==== Records shown

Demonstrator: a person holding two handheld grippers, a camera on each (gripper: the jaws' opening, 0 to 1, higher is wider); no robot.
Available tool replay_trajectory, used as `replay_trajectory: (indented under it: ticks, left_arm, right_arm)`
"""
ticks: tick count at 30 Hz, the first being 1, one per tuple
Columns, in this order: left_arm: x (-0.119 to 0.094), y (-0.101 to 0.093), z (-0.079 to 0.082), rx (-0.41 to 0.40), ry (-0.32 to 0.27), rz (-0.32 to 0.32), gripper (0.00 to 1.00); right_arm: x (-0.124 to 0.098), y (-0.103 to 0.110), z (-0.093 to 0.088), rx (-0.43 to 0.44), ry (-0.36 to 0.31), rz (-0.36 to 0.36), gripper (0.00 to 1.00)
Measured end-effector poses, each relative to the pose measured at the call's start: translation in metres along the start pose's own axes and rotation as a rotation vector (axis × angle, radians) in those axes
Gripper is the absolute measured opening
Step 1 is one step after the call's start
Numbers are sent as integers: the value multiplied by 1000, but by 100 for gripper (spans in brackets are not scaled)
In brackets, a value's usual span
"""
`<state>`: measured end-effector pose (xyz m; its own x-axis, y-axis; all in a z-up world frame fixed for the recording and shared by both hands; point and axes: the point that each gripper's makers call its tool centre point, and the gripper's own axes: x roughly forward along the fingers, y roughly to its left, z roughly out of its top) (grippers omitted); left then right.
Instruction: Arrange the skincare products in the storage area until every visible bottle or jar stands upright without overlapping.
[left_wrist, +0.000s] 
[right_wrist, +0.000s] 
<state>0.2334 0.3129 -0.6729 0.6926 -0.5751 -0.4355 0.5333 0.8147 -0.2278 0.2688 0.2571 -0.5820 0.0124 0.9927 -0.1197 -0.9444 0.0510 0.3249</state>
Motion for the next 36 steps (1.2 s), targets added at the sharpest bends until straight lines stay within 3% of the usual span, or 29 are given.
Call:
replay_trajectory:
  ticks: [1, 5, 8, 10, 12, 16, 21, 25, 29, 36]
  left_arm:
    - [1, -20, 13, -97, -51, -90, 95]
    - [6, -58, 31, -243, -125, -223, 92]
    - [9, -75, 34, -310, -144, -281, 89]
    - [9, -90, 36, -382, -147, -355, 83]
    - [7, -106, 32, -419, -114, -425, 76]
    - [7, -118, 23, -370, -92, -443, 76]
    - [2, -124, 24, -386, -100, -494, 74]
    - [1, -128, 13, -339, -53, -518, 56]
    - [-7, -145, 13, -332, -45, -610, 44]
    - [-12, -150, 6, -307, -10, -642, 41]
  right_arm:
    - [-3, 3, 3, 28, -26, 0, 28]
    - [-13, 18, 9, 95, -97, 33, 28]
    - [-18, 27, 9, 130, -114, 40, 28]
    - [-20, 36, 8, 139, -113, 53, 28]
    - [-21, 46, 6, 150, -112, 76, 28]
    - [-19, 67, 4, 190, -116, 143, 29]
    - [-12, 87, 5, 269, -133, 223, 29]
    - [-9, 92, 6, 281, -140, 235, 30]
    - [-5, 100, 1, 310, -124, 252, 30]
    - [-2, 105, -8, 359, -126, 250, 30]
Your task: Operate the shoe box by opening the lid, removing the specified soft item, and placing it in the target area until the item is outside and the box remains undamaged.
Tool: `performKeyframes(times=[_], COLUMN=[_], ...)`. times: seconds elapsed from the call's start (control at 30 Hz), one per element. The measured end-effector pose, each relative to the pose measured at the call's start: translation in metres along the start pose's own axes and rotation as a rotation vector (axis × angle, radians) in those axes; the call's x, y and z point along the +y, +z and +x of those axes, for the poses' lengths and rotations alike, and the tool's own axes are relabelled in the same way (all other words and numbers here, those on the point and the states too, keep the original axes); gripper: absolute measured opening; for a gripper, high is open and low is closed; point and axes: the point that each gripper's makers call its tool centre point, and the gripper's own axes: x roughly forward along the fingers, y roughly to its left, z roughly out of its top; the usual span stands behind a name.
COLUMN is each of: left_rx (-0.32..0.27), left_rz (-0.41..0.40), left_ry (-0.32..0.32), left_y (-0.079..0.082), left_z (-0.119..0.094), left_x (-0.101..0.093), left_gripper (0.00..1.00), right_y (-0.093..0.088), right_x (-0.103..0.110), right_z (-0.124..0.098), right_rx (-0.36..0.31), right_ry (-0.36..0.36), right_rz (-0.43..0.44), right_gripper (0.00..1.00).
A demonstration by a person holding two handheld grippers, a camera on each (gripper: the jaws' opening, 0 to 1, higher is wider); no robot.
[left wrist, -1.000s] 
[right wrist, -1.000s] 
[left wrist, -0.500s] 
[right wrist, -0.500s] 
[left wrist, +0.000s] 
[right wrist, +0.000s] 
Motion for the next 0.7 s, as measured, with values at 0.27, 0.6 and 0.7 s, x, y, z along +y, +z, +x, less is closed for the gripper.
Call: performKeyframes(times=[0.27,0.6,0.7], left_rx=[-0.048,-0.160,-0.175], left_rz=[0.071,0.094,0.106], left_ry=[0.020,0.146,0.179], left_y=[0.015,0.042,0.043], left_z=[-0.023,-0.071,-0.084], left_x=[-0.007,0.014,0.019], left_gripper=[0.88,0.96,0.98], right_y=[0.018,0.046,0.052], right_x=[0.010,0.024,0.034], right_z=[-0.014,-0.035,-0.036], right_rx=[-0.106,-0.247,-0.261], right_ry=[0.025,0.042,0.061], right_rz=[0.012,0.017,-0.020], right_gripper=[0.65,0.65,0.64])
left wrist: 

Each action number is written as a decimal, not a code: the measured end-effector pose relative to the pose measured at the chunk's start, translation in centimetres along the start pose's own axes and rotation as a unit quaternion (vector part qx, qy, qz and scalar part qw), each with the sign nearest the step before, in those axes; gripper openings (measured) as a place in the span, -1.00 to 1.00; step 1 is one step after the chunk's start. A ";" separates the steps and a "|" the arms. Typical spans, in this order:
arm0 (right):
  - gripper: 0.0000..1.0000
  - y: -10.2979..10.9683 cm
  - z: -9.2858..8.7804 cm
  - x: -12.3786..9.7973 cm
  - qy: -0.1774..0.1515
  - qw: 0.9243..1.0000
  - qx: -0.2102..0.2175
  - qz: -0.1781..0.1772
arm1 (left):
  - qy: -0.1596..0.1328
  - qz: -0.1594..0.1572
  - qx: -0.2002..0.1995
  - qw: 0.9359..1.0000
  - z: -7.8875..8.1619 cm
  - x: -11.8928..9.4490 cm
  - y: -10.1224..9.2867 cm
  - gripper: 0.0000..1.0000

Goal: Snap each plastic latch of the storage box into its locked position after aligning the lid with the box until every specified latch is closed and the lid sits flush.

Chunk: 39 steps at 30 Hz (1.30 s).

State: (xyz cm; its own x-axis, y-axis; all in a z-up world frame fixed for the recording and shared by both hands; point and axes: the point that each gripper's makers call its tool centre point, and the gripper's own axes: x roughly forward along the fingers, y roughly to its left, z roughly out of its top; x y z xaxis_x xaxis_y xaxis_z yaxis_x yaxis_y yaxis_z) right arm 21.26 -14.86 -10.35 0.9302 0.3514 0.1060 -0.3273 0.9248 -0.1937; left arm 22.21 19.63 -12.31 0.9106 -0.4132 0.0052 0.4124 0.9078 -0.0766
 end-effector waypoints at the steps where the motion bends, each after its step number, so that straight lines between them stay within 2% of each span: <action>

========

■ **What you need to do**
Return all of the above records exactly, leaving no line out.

■ **Response area**
Demonstrator: a person holding two handheld grippers, a camera on each (gripper: the jaws' opening, 0 to 1, higher is wider); no robot.
Available tool replay_trajectory, used as `replay_trajectory: (indented under it: ticks, left_arm, right_arm)`
"""
ticks: tick count at 30 Hz, the first being 1, one per tuple
Columns, in this order: left_arm: x (-0.119 to 0.094), y (-0.101 to 0.093), z (-0.079 to 0.082), rx (-0.41 to 0.40), ry (-0.32 to 0.27), rz (-0.32 to 0.32), gripper (0.00 to 1.00); right_arm: x (-0.124 to 0.098), y (-0.103 to 0.110), z (-0.093 to 0.088), rx (-0.43 to 0.44), ry (-0.36 to 0.31), rz (-0.36 to 0.36), gripper (0.00 to 1.00)
Measured end-effector poses, each relative to the pose measured at the call's start: translation in metres along the start pose's own axes and rotation as a rotation vector (axis × angle, radians) in those axes
Gripper is the absolute measured opening
Step 1 is one step after the call's start
Numbers are sent as integers: the value multiplied by 1000, but by 100 for gripper (spans in brackets are not scaled)
In brackets, a value's usual span
"""
`<state>`: measured end-effector pose (xyz m; its own x-axis, y-axis; all in a z-up world frame fixed for the recording and shared by both hands; point and axes: the point that each gripper's makers call its tool centre point, and the gripper's own axes: x roughly forward along the fingers, y roughly to its left, z roughly out of its top) (grippers omitted); left then right.
Instruction: Arrange the skincare products in the storage area until every visible bottle or jar stands upright without overlapping.
[left_wrist, +0.000s] 
[right_wrist, +0.000s] 
<state>0.2334 0.3129 -0.6729 0.6926 -0.5751 -0.4355 0.5333 0.8147 -0.2278 0.2688 0.2571 -0.5820 0.0124 0.9927 -0.1197 -0.9444 0.0510 0.3249</state>
Motion for the next 36 steps (1.2 s), targets added at the sharpest bends until straight lines stay within 3% of the usual span, or 29 are given.
Call:
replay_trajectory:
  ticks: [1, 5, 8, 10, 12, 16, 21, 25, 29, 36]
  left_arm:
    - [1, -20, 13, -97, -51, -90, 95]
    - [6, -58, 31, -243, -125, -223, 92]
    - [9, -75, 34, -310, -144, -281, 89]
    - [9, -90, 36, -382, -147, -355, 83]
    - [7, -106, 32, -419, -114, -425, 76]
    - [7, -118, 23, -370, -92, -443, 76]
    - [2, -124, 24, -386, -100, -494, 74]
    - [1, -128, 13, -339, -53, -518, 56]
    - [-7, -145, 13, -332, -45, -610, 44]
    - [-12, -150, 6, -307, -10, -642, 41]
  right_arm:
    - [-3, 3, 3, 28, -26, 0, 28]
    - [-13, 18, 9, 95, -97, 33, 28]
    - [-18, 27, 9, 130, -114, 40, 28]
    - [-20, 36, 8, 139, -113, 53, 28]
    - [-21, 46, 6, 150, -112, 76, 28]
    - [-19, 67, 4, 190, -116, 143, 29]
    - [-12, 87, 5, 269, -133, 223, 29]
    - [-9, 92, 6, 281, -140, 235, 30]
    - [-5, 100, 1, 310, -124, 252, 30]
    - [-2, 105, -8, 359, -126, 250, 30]
Your task: Operate the shoe box by opening the lid, removing the specified soft item, and placing it in the target area until the item is outside and the box remains undamaged.
Tool: `performKeyframes(times=[_], COLUMN=[_], ...)`. times: seconds elapsed from the call's start (control at 30 Hz), one per element. The measured end-effector pose, each relative to the pose measured at the call's start: translation in metres along the start pose's own axes and rotation as a rotation vector (axis × angle, radians) in those axes; the call's x, y and z point along the +y, +z and +x of those axes, for the poses' lengths and rotations alike, and the tool's own axes are relabelled in the same way (all other words and numbers here, those on the point and the states too, keep the original axes); gripper: absolute measured opening; for a gripper, high is open and low is closed; point and axes: the point that each gripper's makers call its tool centre point, and the gripper's own axes: x roughly forward along the fingers, y roughly to its left, z roughly out of its top; the usual span stands behind a name.
COLUMN is each of: left_rx (-0.32..0.27), left_rz (-0.41..0.40), left_ry (-0.32..0.32), left_y (-0.079..0.082), left_z (-0.119..0.094), left_x (-0.101..0.093), left_gripper (0.00..1.00), right_y (-0.093..0.088), right_x (-0.103..0.110), right_z (-0.124..0.098), right_rx (-0.36..0.31), right_ry (-0.36..0.36), right_rz (-0.43..0.44), right_gripper (0.00..1.00).
A demonstration by a person holding two handheld grippers, a camera on each (gripper: the jaws' opening, 0 to 1, higher is wider); no robot.
[left wrist, -1.000s] 
[right wrist, -1.000s] 
[left wrist, -0.500s] 
[right wrist, -0.500s] 
[left wrist, +0.000s] 
[right wrist, +0.000s] 
Motion for the next 0.7 s, as measured, with values at 0.27, 0.6 and 0.7 s, x, y, z along +y, +z, +x, less is closed for the gripper.
Call: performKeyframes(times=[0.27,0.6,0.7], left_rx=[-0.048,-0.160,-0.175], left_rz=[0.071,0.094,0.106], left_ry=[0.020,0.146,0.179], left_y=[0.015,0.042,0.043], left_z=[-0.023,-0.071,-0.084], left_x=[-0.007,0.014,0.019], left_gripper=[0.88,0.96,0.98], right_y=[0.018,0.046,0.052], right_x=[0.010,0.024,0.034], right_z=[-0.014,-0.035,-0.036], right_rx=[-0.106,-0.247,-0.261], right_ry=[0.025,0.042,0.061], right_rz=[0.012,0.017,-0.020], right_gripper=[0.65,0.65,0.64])
left wrist: 

Each action number is written as a decimal, not a code: the measured end-effector pose relative to the pose measured at the chunk's start, translation in centimetres along the start pose's own axes and rotation as a unit quaternion (vector part qx, qy, qz and scalar part qw), each with the sign nearest the step before, in those axes; gripper openings (measured) as a place in the span, -1.00 to 1.00; step 1 is one step after the chunk's start. A ";" separates the steps and a "|" the arms. Typical spans, in this order:
arm0 (right):
  - gripper: 0.0000..1.0000
  - y: -10.2979..10.9683 cm
  - z: -9.2858..8.7804 cm
  - x: -12.3786..9.7973 cm
  - qy: -0.1774..0.1515
  - qw: 0.9243..1.0000
  - qx: -0.2102..0.2175
  - qz: -0.1781..0.1772
arm1 (left):
  - qy: -0.1596..0.1328
  - qz: -0.1594..0.1572
  - qx: -0.2002..0.1995
  - qw: 0.9359..1.0000
  - z: -7.8875..8.1619 cm
  - x: -11.8928..9.4490 cm
  - y: -10.1224..9.2867 cm
  - gripper: 0.0000..1.0000

Goal: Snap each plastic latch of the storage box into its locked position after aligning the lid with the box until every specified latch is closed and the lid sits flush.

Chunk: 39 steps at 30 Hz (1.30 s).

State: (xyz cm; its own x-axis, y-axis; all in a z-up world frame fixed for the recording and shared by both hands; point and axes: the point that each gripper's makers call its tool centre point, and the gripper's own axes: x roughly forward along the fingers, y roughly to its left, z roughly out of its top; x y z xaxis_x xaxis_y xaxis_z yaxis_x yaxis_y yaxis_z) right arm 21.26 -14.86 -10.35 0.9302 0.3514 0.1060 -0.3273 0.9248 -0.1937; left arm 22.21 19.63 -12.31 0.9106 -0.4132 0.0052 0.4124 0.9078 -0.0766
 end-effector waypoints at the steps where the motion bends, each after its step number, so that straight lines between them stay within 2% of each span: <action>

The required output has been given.